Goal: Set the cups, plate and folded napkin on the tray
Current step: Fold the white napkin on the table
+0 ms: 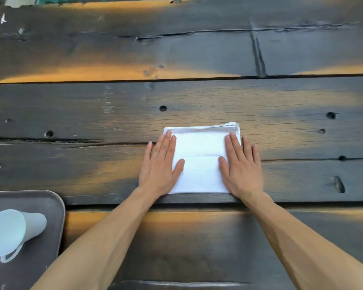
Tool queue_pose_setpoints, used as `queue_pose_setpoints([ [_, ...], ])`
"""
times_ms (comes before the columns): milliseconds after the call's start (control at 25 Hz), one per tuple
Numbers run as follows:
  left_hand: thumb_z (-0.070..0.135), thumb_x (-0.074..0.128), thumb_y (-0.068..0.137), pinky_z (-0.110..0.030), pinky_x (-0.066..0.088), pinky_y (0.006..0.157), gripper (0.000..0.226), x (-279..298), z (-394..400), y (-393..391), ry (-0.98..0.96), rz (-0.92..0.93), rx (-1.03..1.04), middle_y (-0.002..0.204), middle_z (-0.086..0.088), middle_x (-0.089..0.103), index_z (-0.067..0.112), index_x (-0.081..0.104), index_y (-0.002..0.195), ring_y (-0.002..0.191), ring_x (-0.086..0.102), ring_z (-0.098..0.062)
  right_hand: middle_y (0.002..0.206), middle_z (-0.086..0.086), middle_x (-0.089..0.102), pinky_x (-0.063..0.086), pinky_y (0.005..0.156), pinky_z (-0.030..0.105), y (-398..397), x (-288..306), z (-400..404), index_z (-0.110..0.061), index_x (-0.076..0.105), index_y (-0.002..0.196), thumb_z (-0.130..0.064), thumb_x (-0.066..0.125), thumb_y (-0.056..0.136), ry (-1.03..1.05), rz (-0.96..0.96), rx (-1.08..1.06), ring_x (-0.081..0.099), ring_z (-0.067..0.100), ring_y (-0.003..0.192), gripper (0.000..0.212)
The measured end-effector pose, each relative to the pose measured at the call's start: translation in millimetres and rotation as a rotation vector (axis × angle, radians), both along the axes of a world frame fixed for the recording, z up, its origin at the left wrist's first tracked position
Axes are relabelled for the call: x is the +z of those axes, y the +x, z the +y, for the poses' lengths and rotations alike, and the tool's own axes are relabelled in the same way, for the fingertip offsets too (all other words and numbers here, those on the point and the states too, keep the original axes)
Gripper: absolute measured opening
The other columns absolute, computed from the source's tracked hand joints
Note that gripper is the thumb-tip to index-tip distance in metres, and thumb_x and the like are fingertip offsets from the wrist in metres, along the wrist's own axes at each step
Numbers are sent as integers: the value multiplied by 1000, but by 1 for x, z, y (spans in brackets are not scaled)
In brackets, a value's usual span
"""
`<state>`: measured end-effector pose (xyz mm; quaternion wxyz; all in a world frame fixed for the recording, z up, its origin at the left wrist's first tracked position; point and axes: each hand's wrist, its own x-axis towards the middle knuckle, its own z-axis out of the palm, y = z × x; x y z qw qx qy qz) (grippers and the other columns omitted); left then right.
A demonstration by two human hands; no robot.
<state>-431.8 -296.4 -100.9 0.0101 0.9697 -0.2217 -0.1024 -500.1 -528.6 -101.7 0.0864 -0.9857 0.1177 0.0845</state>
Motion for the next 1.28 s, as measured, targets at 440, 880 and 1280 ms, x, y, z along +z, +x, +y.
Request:
queue_pose_setpoints([
  [440, 38, 12, 102, -48, 11, 121, 59, 2, -47, -62, -88, -35, -31, 164, -4, 9, 13, 13, 155, 151, 6, -20, 164, 6, 12, 11, 122, 52, -28, -7, 55, -12, 15, 156, -42, 17, 102, -49, -57, 155, 6, 28, 152, 62],
  [880, 52, 29, 98, -47, 15, 118, 59, 9, 45, -18, -108, -39, -70, 153, -6, 36, 15, 44, 141, 143, 28, -27, 153, 7, 38, 40, 90, 48, -16, 17, 21, -15, 32, 150, -45, 37, 96, -153, -50, 153, 46, 33, 130, 62],
  [1280, 23, 74, 80, -34, 38, 63, 33, 67, -31, 126, 39, 288, -89, 97, -2, 58, 21, 44, 93, 87, 56, -27, 132, 8, 53, 43, 90, 47, 110, 55, -44, -28, 45, 138, -17, 53, 91, -165, 188, 240, 49, 33, 118, 49],
])
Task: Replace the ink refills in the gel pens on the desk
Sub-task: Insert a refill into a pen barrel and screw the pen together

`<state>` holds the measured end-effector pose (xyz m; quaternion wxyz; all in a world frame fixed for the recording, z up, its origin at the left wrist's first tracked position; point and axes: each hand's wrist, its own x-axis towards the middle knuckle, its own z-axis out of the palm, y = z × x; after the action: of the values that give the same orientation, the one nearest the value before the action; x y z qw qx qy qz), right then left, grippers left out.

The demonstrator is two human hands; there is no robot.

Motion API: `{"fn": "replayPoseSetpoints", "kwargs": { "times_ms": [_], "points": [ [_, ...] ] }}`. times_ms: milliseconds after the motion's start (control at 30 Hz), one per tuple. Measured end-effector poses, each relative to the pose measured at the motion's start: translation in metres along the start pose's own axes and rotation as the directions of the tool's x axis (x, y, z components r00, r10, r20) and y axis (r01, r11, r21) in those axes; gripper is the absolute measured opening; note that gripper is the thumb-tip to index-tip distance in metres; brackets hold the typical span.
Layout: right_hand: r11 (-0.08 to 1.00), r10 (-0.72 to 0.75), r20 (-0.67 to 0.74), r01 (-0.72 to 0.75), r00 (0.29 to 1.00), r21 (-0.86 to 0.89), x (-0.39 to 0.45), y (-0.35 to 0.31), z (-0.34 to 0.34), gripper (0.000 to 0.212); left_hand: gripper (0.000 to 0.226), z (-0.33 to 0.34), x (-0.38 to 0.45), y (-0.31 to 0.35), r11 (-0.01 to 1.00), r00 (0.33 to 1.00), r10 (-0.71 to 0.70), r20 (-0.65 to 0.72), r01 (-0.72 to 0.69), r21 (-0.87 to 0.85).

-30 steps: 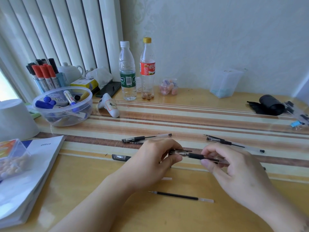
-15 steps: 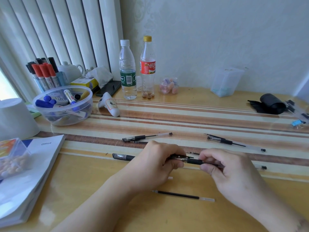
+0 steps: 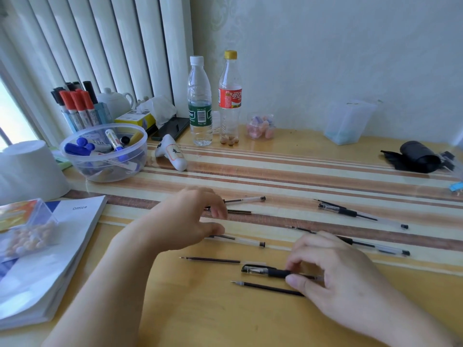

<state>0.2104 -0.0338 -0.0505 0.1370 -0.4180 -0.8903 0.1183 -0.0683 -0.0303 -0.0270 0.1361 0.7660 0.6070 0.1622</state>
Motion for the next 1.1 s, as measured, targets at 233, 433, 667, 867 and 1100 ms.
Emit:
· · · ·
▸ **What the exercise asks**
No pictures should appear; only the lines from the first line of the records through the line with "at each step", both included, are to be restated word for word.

▸ **Written answer**
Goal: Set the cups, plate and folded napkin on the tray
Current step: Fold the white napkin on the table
+0 ms: 
Tool queue_pose_setpoints, used as `queue_pose_setpoints([ [_, ...], ])`
"""
times_ms (comes before the columns): milliseconds after the call's start (control at 25 Hz), one per tuple
Numbers run as follows:
  left_hand: thumb_z (-0.070..0.135), thumb_x (-0.074..0.128), thumb_y (-0.068..0.137), pinky_z (-0.110..0.030), pinky_x (-0.066..0.088), pinky_y (0.006..0.157), gripper (0.000..0.226), x (-279..298), z (-394..400), y (-393..391), ry (-0.98..0.96), rz (-0.92..0.93), rx (-1.03..1.04), middle_y (-0.002..0.204), middle_z (-0.086..0.088), middle_x (-0.089..0.103), index_z (-0.067..0.112), index_x (-0.081..0.104), index_y (-0.002..0.195), ring_y (-0.002..0.191), ring_x (-0.086..0.102), ring_z (-0.098..0.062)
  right_hand: middle_y (0.002..0.206), middle_z (-0.086..0.086), middle_x (-0.089..0.102), pinky_x (-0.063..0.086), pinky_y (0.005..0.156), pinky_z (-0.030..0.105), y (-398..397), x (-288..306), z (-400..404), index_z (-0.110..0.061), index_x (-0.076..0.105), index_y (-0.002..0.196), thumb_z (-0.130..0.064), thumb_x (-0.066..0.125), thumb_y (-0.056..0.136), ry (-1.03..1.05), rz (-0.96..0.96), rx (-1.08..1.06), ring_x (-0.081..0.099), ring_z (-0.067..0.100), ring_y (-0.003..0.192), gripper (0.000..0.212)
The measured end-effector pose, each relative to the pose measured at the call's start: translation in millimetres and rotation as a rotation vector (axis × angle, radians), both along the axes of a world frame fixed for the recording, z up, its origin at the left wrist's first tracked position
Axes are relabelled for the call: x is the +z of those axes, y the +x, z the +y, for the poses' lengths and rotations alike, and the tool's own axes are relabelled in the same way, for the fingertip offsets too (all other words and numbers here, those on the point and the states too, keep the original axes)
Gripper: absolute measured opening
The other columns absolute, computed from the source's tracked hand joints
Note that gripper is the thumb-tip to index-tip distance in metres, and thumb_x and the like are fingertip offsets from the wrist in metres, along the wrist's own axes at each step

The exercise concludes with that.